Flashcards in Pathogenesis and Diagnostics Deck (75):
What are the three kinds of viral cytopathogenesis?
abortive, lytic, and persistent infections (chronic, latent, recurrent, and transforming)
What are the features of an abortive infection?
host is not permissive: temperature (viral replication better within certain ranges), inappropriate enzymes (lacks enzymes to uncoat, help w/ replication) or no receptor; or virus defective: missing genetic component for replication, need helper virus
What are the features of a viral lytic infection resulting in cell death?
morphologic changes: cytopathic effects (CPE)- membrane holes, expression or deletion membrane antigens, necrotic and degradative change in nuclear matter and protein, and inclusion bodies- aggregates of viral proteins, RNA or DNA, and altered host structures used diagnostically, cell fusion- syncytia or multi-nucleated giant cells
What virus is known for making multinucleated giant cells?

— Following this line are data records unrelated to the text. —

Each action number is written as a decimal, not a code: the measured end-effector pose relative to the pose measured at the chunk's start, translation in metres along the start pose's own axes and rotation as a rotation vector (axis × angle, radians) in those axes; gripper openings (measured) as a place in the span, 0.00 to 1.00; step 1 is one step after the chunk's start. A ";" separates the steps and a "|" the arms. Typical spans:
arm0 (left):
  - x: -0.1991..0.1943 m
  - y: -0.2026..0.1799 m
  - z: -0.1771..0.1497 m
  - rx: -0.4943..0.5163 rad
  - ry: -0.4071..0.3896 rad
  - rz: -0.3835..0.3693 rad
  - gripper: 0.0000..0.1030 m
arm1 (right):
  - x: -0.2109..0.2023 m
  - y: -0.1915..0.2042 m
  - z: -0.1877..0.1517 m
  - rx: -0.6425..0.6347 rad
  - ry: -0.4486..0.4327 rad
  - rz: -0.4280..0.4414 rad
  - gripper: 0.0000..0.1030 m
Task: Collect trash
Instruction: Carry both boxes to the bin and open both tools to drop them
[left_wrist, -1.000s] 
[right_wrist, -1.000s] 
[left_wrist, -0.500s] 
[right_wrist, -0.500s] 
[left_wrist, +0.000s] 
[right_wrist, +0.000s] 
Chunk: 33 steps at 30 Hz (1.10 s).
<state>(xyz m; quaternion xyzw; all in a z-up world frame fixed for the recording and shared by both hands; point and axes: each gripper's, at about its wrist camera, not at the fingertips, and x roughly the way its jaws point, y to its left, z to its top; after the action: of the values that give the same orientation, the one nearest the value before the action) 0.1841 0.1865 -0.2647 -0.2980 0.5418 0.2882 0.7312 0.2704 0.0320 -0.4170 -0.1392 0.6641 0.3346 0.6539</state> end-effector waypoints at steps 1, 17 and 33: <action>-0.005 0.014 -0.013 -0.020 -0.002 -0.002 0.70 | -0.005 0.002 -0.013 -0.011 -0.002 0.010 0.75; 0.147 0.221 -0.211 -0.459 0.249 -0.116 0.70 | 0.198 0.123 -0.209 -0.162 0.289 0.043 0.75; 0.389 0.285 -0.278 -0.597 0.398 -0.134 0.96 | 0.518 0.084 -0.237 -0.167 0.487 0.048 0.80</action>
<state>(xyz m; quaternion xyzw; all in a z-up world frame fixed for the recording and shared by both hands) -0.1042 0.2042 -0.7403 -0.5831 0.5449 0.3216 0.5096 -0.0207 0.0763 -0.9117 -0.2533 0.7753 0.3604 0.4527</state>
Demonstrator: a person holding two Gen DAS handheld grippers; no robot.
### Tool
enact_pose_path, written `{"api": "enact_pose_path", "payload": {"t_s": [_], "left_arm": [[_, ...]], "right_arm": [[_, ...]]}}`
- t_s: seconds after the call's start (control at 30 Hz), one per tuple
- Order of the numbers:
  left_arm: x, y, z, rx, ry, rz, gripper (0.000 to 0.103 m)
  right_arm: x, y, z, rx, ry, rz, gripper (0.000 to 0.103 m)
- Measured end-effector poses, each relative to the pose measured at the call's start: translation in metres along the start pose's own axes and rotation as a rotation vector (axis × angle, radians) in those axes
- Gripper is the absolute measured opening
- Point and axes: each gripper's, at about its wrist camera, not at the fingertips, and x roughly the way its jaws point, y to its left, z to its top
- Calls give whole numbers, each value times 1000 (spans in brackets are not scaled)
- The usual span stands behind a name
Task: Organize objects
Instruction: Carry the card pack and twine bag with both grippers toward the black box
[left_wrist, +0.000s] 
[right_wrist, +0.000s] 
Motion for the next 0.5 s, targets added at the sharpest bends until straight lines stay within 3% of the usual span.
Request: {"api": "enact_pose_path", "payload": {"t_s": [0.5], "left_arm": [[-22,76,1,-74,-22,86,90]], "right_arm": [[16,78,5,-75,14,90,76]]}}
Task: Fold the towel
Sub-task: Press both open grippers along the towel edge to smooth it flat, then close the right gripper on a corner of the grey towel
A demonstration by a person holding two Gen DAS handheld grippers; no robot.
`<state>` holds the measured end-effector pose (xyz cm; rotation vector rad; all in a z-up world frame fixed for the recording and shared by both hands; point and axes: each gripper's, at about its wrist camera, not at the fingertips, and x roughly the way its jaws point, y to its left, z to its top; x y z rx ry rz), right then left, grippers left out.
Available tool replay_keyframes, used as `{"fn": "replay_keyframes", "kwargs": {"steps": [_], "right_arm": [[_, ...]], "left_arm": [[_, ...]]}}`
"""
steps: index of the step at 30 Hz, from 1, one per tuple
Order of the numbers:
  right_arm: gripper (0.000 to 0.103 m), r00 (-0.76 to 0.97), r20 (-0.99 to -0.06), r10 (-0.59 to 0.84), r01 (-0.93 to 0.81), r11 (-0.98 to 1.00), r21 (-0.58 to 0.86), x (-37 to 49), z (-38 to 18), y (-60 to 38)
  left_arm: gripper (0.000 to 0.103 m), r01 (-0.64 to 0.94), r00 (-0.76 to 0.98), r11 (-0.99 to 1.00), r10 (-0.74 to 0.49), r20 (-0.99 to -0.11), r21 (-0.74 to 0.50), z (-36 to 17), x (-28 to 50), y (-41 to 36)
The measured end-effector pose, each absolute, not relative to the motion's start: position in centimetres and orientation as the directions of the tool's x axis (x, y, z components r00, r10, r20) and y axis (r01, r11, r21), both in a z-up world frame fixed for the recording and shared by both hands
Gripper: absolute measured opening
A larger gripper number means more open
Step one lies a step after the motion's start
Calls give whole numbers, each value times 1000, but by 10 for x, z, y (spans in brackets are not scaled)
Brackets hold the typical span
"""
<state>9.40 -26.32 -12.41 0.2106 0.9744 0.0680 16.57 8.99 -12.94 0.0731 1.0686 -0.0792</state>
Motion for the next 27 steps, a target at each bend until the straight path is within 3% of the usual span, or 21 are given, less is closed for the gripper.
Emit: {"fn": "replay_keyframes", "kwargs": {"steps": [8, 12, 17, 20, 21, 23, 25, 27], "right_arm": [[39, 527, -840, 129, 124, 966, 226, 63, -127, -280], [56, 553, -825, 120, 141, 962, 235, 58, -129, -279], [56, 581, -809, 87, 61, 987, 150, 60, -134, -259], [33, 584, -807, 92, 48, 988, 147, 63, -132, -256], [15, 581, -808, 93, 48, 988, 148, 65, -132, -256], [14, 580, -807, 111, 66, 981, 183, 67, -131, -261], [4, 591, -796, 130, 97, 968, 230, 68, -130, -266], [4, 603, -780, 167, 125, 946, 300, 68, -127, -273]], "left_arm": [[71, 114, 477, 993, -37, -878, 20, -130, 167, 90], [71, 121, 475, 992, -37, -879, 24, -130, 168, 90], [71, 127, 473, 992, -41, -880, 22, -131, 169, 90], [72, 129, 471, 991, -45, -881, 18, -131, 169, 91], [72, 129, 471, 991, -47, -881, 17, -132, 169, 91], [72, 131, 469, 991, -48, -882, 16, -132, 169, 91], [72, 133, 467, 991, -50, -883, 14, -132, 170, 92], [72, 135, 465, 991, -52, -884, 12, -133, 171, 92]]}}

RSV respiratory syncytial virus
What viruses are known for their inclusion bodies?
rabies- Negri body, HSV- eosinophilic Cowdry type A body, CMV- basophilic nuclear inclusion body (owl inclusion)
What are the features of chronic non-lytic/persistent infection?
cell replicate many generations w/o releasing much virus, daughter cells contain virus from start, enough DNA or RNA produced to infect next cell, cells escape damage by patching, capping, and shedding decoy (surface proteins, immune system attacks decoy instead of cell)
What are the features of a latent non-lytic/persistent infection?
some viruses multiply profusely (total host not killed), lot of host DNA/RNA expressed, integration into host -genome w/ DNA and Retroviruses, hide and seek with immune system
What are the features of recurrent non-lytic persistent infections?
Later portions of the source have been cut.